Exercise instructions.
There is one span to output from the data below: the lines starting at the line with "An item from" and ending at the line with "At pixel (149, 169)". Output it exactly, ends included, nothing more.
※ ※ ※
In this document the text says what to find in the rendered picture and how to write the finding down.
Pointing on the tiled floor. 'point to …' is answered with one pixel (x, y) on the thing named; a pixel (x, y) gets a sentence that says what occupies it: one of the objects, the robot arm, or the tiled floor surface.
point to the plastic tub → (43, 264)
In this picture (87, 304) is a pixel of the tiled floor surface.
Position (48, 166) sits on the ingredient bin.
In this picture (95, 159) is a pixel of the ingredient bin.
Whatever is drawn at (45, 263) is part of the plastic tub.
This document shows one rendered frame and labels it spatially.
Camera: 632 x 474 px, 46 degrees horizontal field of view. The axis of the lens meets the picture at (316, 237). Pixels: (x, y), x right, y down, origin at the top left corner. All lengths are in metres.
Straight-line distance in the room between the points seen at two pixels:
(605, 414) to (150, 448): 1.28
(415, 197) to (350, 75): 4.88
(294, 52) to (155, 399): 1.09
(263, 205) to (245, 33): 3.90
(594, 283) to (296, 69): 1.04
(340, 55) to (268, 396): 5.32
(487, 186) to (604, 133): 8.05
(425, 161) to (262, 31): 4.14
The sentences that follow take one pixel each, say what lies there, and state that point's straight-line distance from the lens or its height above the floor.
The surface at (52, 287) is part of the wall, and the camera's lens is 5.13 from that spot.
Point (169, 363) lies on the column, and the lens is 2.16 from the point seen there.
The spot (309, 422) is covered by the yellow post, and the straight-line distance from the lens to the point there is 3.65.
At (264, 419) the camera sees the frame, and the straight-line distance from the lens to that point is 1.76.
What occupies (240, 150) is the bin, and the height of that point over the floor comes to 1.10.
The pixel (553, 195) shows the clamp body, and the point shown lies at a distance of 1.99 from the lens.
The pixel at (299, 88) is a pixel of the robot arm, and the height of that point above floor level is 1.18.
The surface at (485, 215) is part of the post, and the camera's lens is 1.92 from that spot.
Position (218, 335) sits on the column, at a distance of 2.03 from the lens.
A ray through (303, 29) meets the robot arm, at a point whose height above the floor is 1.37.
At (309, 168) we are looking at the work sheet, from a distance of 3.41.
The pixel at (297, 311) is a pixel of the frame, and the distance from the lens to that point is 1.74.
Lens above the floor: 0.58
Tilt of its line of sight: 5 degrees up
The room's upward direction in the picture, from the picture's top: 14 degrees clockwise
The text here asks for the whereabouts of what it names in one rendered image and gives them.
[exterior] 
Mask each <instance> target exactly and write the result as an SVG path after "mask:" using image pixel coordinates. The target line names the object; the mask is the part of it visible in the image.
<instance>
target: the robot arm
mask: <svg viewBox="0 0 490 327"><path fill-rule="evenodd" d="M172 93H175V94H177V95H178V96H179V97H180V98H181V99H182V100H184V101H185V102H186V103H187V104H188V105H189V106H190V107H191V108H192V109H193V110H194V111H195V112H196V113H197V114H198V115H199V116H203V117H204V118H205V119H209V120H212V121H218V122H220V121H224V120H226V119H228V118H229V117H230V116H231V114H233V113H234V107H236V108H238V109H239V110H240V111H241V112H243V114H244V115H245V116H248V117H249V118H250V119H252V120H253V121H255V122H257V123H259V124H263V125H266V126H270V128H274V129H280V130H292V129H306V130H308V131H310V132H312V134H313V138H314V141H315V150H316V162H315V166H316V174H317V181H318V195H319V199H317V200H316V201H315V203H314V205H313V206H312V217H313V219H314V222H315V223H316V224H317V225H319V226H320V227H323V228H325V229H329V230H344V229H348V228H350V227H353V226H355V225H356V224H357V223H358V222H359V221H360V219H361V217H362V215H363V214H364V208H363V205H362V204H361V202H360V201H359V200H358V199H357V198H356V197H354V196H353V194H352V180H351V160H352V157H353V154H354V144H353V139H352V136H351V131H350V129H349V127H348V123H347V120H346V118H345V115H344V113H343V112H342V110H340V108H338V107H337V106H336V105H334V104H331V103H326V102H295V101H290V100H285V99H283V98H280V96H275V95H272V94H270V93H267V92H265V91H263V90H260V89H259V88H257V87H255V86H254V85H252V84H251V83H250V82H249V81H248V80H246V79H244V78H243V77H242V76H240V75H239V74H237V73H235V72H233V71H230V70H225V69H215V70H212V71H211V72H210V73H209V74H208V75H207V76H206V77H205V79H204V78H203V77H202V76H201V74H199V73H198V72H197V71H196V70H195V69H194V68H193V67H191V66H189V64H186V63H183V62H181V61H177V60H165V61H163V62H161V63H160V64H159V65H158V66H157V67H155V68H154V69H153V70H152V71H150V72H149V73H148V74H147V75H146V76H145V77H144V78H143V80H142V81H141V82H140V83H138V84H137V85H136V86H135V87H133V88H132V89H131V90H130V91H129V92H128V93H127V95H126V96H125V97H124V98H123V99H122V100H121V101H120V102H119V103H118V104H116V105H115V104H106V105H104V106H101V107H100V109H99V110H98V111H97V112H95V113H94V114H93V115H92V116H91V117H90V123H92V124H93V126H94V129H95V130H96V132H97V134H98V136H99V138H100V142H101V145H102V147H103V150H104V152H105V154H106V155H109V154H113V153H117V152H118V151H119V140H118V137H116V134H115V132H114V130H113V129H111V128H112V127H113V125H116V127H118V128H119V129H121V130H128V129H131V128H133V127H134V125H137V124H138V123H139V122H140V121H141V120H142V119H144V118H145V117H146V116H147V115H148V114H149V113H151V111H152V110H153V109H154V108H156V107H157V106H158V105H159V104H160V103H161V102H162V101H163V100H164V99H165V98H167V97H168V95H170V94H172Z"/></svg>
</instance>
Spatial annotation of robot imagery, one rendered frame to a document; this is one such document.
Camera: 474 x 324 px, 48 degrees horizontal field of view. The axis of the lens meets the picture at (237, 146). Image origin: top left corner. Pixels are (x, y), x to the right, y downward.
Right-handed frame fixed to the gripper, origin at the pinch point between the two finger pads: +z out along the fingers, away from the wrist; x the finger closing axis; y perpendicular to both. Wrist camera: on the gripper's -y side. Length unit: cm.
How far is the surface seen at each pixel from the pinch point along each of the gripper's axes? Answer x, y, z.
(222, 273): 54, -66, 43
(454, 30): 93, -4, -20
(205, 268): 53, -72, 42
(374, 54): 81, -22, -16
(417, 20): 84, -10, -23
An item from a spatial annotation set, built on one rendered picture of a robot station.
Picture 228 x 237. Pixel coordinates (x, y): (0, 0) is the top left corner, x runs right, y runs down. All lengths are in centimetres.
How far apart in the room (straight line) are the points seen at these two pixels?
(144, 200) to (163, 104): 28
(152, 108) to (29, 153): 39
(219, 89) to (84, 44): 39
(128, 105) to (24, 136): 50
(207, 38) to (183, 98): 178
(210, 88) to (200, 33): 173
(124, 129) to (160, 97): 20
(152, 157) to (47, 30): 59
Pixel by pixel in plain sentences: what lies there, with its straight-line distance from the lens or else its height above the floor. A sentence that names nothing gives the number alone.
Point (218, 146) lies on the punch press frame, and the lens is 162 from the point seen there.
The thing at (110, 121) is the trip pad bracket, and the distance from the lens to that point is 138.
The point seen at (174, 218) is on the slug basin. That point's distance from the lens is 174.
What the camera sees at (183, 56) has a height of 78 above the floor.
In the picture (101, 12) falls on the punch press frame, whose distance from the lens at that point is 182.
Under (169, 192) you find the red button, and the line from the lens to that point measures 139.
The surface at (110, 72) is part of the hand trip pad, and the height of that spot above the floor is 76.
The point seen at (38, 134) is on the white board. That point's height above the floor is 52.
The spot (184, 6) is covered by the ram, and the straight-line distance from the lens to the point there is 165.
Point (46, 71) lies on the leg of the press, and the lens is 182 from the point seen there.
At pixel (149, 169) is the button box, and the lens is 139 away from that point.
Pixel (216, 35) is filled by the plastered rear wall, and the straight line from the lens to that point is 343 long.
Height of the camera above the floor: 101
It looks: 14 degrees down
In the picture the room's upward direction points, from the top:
※ ※ ※
Answer space.
An item from a spatial annotation set, built on one rendered picture of a robot station.
Picture 228 x 237. Pixel coordinates (x, y): (0, 0) is the top left corner, x runs right, y runs down. All lengths are in centimetres.
How far apart in the room (straight line) are the points seen at these two pixels?
(144, 200) to (163, 104): 28
(152, 108) to (29, 153): 39
(219, 89) to (84, 44): 39
(128, 105) to (24, 136): 50
(207, 38) to (183, 98): 178
(210, 88) to (200, 33): 173
(124, 129) to (160, 97): 20
(152, 157) to (47, 30): 59
Pixel by pixel in plain sentences: what lies there, with its straight-line distance from the lens or else its height above the floor. A sentence that names nothing gives the number alone.
Point (218, 146) lies on the punch press frame, and the lens is 162 from the point seen there.
The thing at (110, 121) is the trip pad bracket, and the distance from the lens to that point is 138.
The point seen at (174, 218) is on the slug basin. That point's distance from the lens is 174.
What the camera sees at (183, 56) has a height of 78 above the floor.
In the picture (101, 12) falls on the punch press frame, whose distance from the lens at that point is 182.
Under (169, 192) you find the red button, and the line from the lens to that point measures 139.
The surface at (110, 72) is part of the hand trip pad, and the height of that spot above the floor is 76.
The point seen at (38, 134) is on the white board. That point's height above the floor is 52.
The spot (184, 6) is covered by the ram, and the straight-line distance from the lens to the point there is 165.
Point (46, 71) lies on the leg of the press, and the lens is 182 from the point seen there.
At pixel (149, 169) is the button box, and the lens is 139 away from that point.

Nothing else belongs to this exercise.